MANUVER politisi senior negeri, Prabowo Subianto belakangan memang menyita perhatian, pasalnya mantan Danjen Kopassus itu terlihat “mesra” dengan Joko Widodo sebagai pemenang Pilpres 2019. Tidak berhenti di situ, Prabowo juga sowan ke beberapa partai koalisi pemenangan Jokowi-Ma’ruf.
Respons pengamat pun beragam, ada yang menilai biasa, ada yang menilai serius, bahkan ada juga yang menilai tidak etis. Terutama kala mengacu pada konsep demokrasi yang sebenarnya, dimana dalam sebuah negara, diperlukan kehadiran yang namanya oposisi.

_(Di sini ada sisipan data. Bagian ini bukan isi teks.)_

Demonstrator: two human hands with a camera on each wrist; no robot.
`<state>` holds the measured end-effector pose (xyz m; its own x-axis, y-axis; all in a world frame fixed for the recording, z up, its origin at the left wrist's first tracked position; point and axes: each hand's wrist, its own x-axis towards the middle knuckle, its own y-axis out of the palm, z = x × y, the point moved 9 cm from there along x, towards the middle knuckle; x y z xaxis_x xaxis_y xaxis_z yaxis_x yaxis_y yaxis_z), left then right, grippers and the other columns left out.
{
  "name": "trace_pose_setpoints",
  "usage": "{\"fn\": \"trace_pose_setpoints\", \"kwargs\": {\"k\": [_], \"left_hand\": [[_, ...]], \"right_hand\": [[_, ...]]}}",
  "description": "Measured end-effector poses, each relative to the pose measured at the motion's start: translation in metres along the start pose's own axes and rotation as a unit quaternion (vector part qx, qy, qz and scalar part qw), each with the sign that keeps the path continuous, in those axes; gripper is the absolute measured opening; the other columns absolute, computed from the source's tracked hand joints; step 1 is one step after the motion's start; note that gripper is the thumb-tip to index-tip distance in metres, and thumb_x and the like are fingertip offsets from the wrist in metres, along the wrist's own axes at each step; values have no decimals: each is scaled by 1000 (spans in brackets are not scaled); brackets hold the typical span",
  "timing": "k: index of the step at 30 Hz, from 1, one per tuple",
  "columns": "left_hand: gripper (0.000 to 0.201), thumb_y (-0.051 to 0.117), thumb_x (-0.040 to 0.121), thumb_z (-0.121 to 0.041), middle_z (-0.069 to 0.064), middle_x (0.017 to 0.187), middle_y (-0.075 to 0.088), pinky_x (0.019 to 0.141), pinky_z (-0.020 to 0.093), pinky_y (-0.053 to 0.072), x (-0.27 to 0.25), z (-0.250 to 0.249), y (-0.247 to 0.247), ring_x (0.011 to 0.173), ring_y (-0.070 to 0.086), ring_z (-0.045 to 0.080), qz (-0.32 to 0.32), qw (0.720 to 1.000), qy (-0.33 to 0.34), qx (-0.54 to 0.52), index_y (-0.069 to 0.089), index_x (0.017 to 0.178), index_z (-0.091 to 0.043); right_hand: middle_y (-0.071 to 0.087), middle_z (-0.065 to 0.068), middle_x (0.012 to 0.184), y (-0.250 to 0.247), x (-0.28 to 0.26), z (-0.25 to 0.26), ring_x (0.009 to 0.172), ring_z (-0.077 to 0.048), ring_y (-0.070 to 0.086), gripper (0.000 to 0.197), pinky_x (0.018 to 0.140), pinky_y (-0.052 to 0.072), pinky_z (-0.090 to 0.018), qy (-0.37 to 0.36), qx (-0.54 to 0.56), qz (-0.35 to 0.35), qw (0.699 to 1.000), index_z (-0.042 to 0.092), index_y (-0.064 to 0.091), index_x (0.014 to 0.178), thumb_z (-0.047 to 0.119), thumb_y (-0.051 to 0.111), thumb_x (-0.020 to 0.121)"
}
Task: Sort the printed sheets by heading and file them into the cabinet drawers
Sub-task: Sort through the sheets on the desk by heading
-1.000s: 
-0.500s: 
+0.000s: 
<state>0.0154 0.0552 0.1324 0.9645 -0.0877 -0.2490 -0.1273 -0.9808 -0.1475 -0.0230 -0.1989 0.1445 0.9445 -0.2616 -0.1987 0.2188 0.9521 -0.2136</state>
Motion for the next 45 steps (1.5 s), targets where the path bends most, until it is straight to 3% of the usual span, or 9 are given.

Rocky Gerung termasuk yang menilai langkah Prabowo tidak tepat dan dengan gaya khasnya ia mengucapkan sebuah kalimat yang mendorong agar para pendukung Jokowi selama ini mengusir Prabowo yang beroposisi terhadap pemerintahan Jokowi.
Pengamat lainnya bahkan menyatakan jika Gerindra masuk pemerintahan maka demokrasi di negeri ini masuk dalam bahaya.
Pandangan demikian memang ada benarnya, terutama jika mengacu pada sistem demokrasi itu sendiri yang menghendaki oposisi dalam berlangsungnya sebuah pemerintahan, guna tetap terwujudnya check and balance.
Namun demikian, benarkah manuver yang dilakukan Prabowo akan menjadikan pemerintahan Jokowi-Ma’ruf lima tahun mendatang semakin buruk karena asumsi dan konsistensi sistem demokrasi tidak diterapkan sebab Prabowo tidak memilih menjadi oposisi?
Atau, justru manuver ini merupakan bentuk pertaruhan reputasi yang cukup berani dilakukan oleh seorang Prabowo yang sempat dekat dan hormat kepada para habaib dan ulama?
Benarkah pria yang dikenal dengan kalimat akan timbul dan tenggelam dengan rakyat itu telah kehilangan idealisme dan kecintaannya kepada negeri?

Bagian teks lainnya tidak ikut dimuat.